**Required work:** Among the lines below, count those that include "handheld", and state the count alone.

**Supplied material:**

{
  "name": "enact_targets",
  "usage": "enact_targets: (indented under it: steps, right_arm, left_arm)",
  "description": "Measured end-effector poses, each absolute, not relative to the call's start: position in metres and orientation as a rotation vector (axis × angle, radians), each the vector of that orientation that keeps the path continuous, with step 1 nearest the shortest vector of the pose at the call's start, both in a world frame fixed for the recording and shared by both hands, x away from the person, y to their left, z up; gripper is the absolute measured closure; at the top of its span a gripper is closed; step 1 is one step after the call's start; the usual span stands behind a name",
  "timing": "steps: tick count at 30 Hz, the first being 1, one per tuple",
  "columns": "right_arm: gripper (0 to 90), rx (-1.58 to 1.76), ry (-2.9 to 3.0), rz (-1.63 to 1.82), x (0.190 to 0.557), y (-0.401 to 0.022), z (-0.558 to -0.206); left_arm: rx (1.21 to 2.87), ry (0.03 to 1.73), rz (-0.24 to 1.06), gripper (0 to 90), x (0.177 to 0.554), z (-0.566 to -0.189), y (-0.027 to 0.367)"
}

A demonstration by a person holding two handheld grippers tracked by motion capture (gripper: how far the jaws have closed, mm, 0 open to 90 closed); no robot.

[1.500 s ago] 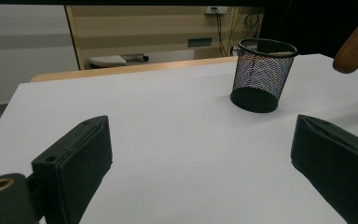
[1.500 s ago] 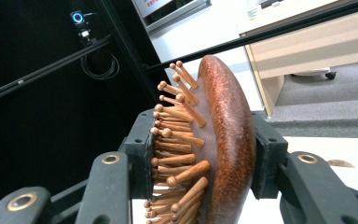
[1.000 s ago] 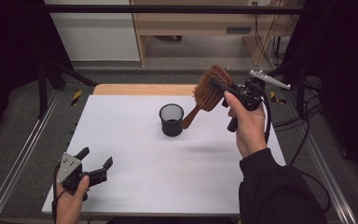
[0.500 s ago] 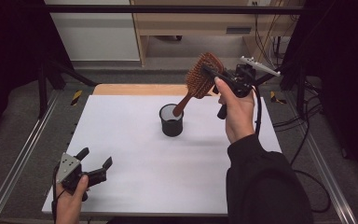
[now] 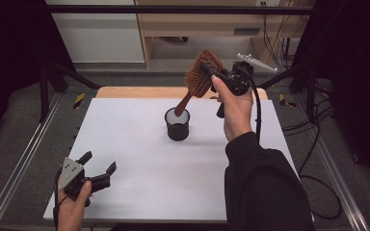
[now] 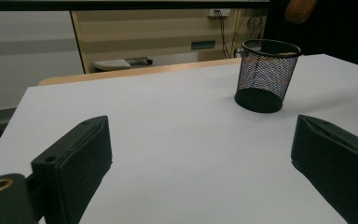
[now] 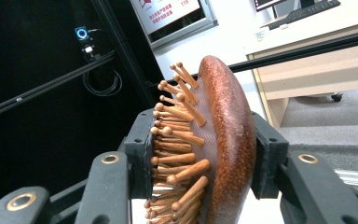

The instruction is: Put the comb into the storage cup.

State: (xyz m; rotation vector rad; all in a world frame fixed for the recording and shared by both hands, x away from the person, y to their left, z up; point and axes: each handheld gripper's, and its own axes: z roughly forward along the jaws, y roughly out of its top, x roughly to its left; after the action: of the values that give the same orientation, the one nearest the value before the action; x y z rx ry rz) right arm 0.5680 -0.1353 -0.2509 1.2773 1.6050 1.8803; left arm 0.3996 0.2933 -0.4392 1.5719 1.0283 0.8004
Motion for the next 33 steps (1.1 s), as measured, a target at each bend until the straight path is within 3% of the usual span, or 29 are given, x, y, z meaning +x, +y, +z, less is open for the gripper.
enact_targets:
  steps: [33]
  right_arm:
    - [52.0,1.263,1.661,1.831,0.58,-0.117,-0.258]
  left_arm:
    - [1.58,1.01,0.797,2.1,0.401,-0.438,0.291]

**Reply:** 2